▽

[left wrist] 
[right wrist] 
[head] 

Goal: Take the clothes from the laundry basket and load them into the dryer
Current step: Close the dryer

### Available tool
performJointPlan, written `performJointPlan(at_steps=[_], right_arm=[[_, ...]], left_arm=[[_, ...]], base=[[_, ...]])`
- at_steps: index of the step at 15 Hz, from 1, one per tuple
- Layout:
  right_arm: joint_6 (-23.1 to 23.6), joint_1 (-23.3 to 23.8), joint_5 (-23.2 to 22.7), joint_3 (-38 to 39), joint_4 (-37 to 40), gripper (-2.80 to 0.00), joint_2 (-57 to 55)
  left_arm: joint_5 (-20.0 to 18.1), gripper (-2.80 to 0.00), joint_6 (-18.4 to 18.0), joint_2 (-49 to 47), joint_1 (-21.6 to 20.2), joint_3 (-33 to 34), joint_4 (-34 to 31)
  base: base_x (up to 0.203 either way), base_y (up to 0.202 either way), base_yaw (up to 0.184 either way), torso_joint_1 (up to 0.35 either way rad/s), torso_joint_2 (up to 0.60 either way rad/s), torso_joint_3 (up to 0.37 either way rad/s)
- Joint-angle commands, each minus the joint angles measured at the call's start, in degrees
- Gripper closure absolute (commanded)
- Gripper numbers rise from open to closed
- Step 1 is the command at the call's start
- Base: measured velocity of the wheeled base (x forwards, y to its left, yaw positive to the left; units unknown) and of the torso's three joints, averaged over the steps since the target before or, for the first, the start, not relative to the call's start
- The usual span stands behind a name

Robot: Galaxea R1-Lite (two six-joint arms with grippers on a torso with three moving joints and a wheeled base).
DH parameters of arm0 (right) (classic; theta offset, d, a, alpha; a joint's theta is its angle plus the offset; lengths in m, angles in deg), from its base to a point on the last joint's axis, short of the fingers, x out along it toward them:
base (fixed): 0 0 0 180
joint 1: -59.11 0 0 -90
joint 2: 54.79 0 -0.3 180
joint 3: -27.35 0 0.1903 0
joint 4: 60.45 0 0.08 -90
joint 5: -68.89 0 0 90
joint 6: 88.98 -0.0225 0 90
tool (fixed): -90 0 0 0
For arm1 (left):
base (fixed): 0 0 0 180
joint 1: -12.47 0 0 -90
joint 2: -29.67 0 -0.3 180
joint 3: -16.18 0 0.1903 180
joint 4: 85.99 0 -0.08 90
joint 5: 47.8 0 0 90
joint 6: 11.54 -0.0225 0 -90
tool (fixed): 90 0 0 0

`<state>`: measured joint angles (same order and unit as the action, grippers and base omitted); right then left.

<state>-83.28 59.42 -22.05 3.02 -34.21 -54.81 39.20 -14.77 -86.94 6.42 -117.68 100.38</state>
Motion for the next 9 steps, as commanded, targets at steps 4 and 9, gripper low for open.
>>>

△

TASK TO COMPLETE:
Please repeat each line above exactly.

EXERCISE RESPONSE:
[left wrist] 
[right wrist] 
[head] 

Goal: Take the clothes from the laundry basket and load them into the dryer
Current step: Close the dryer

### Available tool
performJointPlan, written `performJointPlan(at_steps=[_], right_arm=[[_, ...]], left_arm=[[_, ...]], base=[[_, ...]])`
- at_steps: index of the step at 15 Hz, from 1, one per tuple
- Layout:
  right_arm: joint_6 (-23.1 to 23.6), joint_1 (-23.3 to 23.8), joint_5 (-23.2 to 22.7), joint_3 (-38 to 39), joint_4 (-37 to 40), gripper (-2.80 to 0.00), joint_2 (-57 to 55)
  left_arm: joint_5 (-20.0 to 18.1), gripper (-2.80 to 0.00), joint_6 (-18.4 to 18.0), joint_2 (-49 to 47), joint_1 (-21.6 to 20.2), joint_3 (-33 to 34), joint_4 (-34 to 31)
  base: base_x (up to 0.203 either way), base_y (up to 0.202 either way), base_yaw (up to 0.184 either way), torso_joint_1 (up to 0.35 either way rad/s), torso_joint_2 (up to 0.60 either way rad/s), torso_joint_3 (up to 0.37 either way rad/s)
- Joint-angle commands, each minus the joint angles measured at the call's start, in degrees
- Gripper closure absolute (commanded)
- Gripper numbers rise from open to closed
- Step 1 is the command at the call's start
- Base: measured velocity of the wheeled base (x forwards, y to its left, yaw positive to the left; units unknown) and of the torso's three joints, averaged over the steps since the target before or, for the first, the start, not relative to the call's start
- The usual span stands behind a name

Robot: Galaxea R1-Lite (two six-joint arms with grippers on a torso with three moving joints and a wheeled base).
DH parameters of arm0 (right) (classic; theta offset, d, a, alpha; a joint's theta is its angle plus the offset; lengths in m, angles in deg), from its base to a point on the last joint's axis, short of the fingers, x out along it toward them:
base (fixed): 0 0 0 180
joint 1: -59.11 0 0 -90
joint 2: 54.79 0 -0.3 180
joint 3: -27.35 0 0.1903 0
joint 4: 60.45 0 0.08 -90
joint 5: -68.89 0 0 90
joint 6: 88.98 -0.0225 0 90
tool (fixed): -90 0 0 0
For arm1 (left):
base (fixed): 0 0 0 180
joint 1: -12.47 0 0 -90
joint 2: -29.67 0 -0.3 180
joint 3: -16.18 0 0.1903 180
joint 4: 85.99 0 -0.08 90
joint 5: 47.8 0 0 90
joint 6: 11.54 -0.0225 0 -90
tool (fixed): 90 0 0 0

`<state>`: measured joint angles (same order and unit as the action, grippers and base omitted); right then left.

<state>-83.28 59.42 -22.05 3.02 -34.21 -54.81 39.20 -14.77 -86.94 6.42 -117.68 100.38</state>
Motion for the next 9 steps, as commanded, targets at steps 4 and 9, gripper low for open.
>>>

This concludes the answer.